On pouvait aussi faire la visite des caméras de Strasbourg en calèche. Départ à 15 heures place d’Austerlitz. Devant, deux jeunes femmes habillées en noir avec des œillères en carton jouaient l’attelage, derrière, une cochère et de faux touristes haranguaient les passants pour qu’ils se joignent à la visite. Ils s’arrêtaient sous chaque caméra, le plan à la main, expliquant que ce n’était pas des lampadaires. La présence d’une caméra de France 3 Alsace et de France Bleue Alsace attiraient les passants, ouvrant ainsi le dialogue avec les participants. On a pu assister à des discussions parfois houleuses. Les avis restent partagés sur la présence de ce dispositif. La plupart ne savaient pas qu’il existe autant de caméras en centre-ville et étaient ravis de se voir remettre un plan de celles-ci. Mais ce qui est triste, c’est que dans l’ensemble « les consommateurs » se désintéressent totalement de ce qu’il se passe dans la ville. Ils se sentent très peu concernés et fuient dès que la discussion s’oriente vers la politique ou la société. Blasés et endoctrinés, ils répètent sans cesse qu’il n’y a rien à faire, c’est ainsi, c’est presque un état de nature.

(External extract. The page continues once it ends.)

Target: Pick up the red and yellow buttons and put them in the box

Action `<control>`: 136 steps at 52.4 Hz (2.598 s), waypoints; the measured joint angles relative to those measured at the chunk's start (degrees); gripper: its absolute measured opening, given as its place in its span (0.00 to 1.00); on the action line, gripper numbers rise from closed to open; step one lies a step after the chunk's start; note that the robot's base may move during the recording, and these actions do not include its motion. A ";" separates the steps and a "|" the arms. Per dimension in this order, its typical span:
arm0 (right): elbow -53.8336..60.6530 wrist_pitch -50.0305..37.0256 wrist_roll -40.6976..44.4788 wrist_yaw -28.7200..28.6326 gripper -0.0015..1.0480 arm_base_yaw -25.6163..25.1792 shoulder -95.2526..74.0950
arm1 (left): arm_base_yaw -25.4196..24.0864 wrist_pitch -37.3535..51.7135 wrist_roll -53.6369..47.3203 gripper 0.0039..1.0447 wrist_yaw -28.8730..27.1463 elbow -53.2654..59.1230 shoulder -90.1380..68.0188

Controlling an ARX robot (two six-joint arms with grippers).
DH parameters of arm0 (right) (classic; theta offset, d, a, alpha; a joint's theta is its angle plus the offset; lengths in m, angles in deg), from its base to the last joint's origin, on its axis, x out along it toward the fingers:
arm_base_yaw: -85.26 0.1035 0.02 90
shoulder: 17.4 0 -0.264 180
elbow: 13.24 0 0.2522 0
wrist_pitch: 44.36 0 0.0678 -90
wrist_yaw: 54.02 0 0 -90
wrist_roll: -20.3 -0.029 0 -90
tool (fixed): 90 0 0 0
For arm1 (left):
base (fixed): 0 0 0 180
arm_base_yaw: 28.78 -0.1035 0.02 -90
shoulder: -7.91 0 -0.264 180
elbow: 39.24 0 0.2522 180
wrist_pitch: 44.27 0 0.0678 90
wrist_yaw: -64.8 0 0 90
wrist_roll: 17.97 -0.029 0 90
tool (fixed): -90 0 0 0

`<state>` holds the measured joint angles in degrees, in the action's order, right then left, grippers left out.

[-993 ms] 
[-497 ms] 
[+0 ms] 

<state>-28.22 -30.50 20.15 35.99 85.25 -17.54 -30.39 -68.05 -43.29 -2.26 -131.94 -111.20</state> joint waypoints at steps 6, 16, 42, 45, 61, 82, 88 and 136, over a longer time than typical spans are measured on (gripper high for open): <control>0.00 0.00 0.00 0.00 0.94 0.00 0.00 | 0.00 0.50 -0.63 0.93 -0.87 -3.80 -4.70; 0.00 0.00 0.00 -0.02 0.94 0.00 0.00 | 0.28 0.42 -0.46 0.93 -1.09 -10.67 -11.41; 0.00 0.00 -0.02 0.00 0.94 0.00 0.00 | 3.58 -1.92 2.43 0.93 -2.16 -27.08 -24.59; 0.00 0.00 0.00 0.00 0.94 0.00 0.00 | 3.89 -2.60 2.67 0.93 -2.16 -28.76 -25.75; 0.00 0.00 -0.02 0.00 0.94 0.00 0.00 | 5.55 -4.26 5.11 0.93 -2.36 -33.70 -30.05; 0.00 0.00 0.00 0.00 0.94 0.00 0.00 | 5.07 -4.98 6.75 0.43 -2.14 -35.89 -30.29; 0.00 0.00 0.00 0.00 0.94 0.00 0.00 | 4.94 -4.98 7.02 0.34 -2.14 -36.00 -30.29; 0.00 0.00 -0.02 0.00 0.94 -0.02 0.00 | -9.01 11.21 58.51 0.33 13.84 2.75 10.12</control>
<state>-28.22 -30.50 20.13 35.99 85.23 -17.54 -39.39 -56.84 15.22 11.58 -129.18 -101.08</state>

Souhaitons que des actions telles que celles qui se sont déroulées ce samedi là continuent ; car c’est entre autre un moyen pour les citoyens de se réapproprier l’espace public. A noter aussi que nous pouvons nous rendre tous les mois à nos conseils de quartier, afin d’enrichir les débats, face aux commerçants et à certaines vieilles personnes (qui elles, ne manquent pas une réunion) et dont les préoccupations principales sont l’exclusion des musiciens de rue, qui les empêchent de regarder la télé les fenêtres ouvertes, et les cacas de chiens. C’est par notre inaction que de subtiles transformations s’opèrent dans la ville et que l’atmosphère propice à l’extrême droite s’installe insidieusement.